Paying special attention to one’s diet during pregnancy can make a difference for teeth and gums, as well as overall health. Vitamins A, vitamin D, and calcium contribute to good oral health.
Pregnancy Dilemma #4: Are My Cravings Harming My Teeth?
Eating right is essential for a healthy pregnancy, but some expectant moms worry about all the new things they crave. Eating for two sometimes means indulging in treats that might be passed up any other time.
Pregnant women should be aware of how their cravings could affect their teeth and gums. For example, a newfound love of gooey caramels or crunchy peanut brittle might cause dental problems. Extra care must be taken to remove sticky foods from teeth, or cavities and gum disease could result. (Read our article from National Candy Month to learn how to indulge wisely.)

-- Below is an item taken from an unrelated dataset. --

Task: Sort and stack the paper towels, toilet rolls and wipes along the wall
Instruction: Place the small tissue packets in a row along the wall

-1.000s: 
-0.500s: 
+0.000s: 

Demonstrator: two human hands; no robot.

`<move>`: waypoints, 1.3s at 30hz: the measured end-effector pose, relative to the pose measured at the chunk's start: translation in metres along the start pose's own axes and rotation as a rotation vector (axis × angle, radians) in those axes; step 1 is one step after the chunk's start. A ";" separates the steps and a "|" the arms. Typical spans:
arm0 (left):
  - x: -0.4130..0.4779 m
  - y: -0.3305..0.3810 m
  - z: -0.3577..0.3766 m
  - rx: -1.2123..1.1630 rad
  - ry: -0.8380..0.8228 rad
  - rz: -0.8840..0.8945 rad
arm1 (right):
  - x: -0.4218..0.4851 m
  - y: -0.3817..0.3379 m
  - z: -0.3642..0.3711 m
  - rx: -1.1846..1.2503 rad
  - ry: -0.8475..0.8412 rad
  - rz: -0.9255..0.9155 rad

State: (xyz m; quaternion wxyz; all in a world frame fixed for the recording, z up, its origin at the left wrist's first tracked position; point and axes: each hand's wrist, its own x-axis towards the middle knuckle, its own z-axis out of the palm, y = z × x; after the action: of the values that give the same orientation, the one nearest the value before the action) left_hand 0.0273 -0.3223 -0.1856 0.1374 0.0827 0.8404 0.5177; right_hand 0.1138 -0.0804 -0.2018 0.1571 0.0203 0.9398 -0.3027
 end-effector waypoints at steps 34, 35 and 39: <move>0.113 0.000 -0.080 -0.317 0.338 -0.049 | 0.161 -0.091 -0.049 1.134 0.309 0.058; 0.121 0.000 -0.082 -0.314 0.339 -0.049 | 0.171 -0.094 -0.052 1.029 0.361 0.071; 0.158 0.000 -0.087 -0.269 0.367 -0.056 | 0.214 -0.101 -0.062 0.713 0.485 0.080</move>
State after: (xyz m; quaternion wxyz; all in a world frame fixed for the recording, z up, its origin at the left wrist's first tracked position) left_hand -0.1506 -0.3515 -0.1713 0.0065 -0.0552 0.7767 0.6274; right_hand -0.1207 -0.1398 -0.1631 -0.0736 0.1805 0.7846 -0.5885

Try this: When it comes to candy or ice cream, opt for treats that rinse off the teeth naturally with saliva. Things like plain chocolate candy bars will melt away on their own, while nuts and caramels will stick, giving tooth decay time to start. It’s also a good idea to drink water after sweet snacks to wash away particles until you have a chance to brush properly.
Pregnancy Dilemma #5: Are My Usual Dental Products Safe for My Baby?
Sometimes it’s hard to distinguish clear scientifically-based advice from rumor or opinion. Expectant mothers, especially, are bombarded with information about what they should and should not do. Moms wonder about the ingredients in dental products and if ingesting them even in small amounts could harm their unborn babies. The most common concerns are about fluoride and alcohol. The American Dental Association has determined that fluoride is a safe and effective way to prevent cavities for everyone, including pregnant women. They recommend drinking fluoridated water and using fluoride toothpaste.
Abstaining from alcohol is a common practice for pregnant women, and many choose to remove it from their dental hygiene routine as well. Many brands of mouthwash do contain some alcohol.
It’s important to remember that very little fluoride or alcohol is ingested when a pregnant woman uses dental products that contain them. Even less makes its way to the baby through the placenta.
Try this: There are toothpaste and mouthwash products on the market without fluoride or alcohol for people who are still concerned. Some of the same brands that offer mint-free products also have fluoride and alcohol-free options, as well as Burt’s Bees and Arm & Hammer. CloSYS Mouthwash has no alcohol. Listerine also has an alcohol-free option.
Pregnancy Dilemma #6: I’m Too Tired to Brush and Floss
Growing a baby is hard work—it’s no wonder that expectant mothers are exhausted. It’s tempting to crawl into bed each night without taking care of the usual oral hygiene routine. Regular brushing and flossing is an essential part of maintaining healthy teeth and gums and should never be ignored.
Try this: If it’s hard to stay awake before bed to brush and floss, try changing the schedule. Take care of the nighttime routine right after dinner or after you finish a nighttime snack. Once it’s out of the way for the evening, you’re free to doze off whenever you want.
Good Dental Health is Important for Mom and Baby
At a time when every healthy choice matters to both mother and baby, it’s important for expectant moms to take care of their dental health too. Before long, your baby will be visiting the dentist for the first time themselves. The foundation you build now can affect their oral health for years to come.